Step 6: Add security headers

Configure the six essential security headers in your next.config.js.

Step 7: Run an automated scan with RepoVault

RepoVault scans your entire Next.js repository in 60 seconds and catches all the issues above — plus framework-specific vulnerabilities that generic scanners miss.

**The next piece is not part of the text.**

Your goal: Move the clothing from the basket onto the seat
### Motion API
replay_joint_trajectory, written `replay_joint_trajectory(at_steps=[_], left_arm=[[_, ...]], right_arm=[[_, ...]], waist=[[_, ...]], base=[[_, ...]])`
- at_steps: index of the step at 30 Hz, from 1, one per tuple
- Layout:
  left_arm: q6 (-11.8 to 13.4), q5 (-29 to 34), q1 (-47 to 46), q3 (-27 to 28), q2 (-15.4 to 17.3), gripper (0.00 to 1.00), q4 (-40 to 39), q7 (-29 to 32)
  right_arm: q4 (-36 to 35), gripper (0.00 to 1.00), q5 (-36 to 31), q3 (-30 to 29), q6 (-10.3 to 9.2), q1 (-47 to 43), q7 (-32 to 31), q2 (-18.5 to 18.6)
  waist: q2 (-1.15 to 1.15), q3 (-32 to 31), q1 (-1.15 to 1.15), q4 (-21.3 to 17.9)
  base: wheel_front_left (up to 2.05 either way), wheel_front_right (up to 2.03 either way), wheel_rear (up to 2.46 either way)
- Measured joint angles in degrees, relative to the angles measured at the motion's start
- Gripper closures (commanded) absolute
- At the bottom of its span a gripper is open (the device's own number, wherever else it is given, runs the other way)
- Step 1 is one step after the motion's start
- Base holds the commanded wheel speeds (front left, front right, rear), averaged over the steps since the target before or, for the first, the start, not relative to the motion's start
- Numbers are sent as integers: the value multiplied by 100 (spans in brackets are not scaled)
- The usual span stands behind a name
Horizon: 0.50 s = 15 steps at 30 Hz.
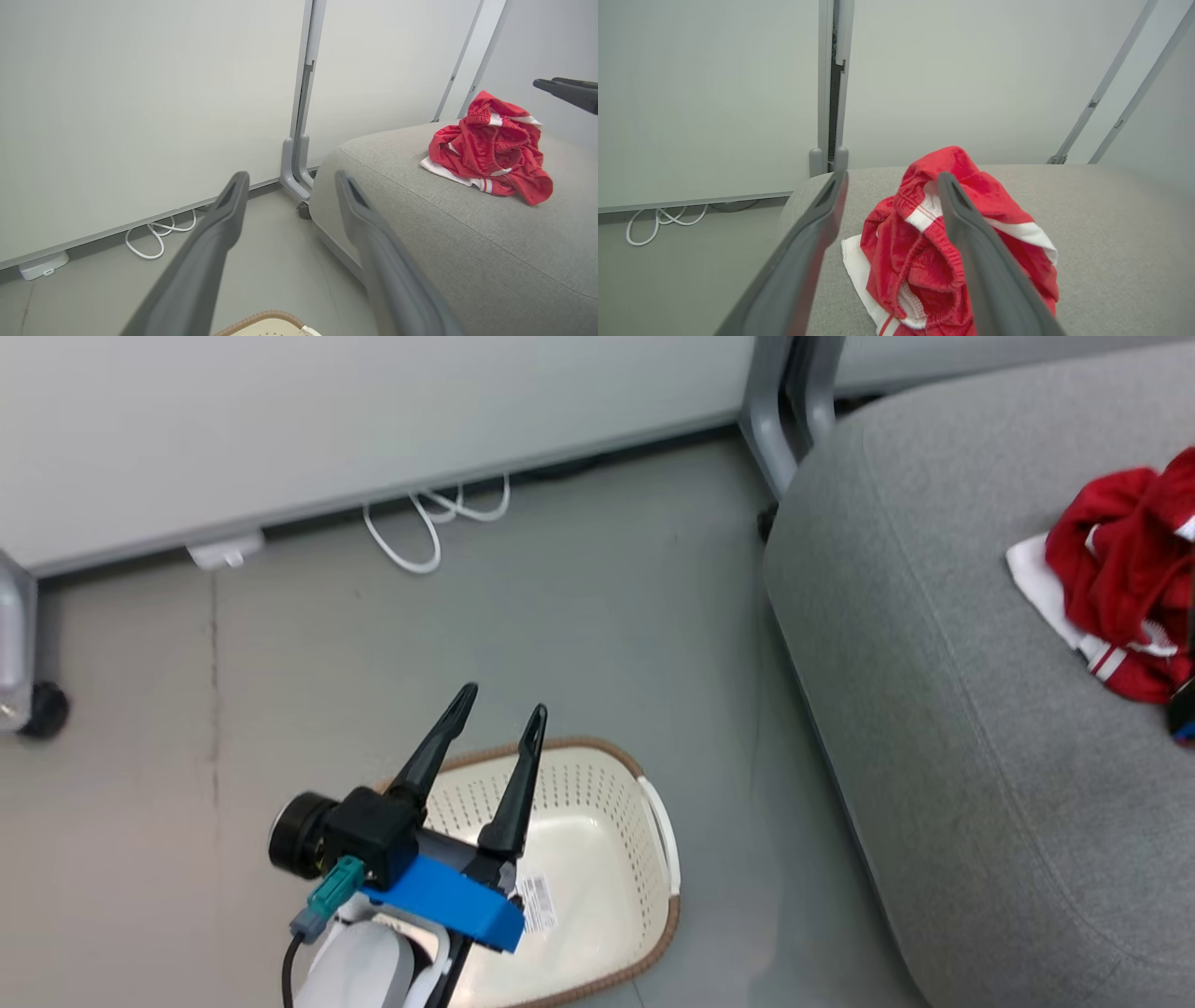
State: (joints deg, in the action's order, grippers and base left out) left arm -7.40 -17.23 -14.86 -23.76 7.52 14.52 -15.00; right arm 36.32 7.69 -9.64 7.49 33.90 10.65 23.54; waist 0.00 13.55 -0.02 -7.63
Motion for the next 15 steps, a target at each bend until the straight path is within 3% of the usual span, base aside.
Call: replay_joint_trajectory(at_steps=[10,15], left_arm=[[0,-88,663,442,-162,0,249,1],[0,-59,855,709,-132,0,386,0]], right_arm=[[-1597,0,66,47,0,-1510,-328,-455],[-2352,0,-32,-153,0,-2175,-456,-903]], waist=[[0,-988,0,371],[0,-1246,0,705]], base=[[0,0,0],[0,0,0]])
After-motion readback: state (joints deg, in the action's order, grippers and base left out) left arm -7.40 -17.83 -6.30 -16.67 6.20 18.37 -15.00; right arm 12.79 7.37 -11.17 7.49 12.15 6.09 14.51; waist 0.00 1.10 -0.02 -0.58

Get a security score, severity-ranked findings, and one-click fixes.

Frequently asked questions

What are the most common Next.js security vulnerabilities?

The most common Next.js security vulnerabilities are: exposed environment variables via NEXT_PUBLIC_ prefix, unprotected API routes without authentication checks, server component data leaks, missing security headers, middleware bypasses, and insecure Server Actions without proper validation.

How do I secure Next.js API routes?

Secure Next.js API routes by adding authentication checks at the start of every route handler, validating all input with a schema library like Zod, using parameterized queries for database operations, adding rate limiting middleware, setting proper CORS headers, and never exposing sensitive error details in responses.

Can NEXT_PUBLIC_ environment variables expose secrets?

Yes. Any environment variable prefixed with NEXT_PUBLIC_ is bundled into your client-side JavaScript and visible to anyone who inspects your page source. Never use NEXT_PUBLIC_ for API secret keys, database URLs, webhook secrets, or service role keys.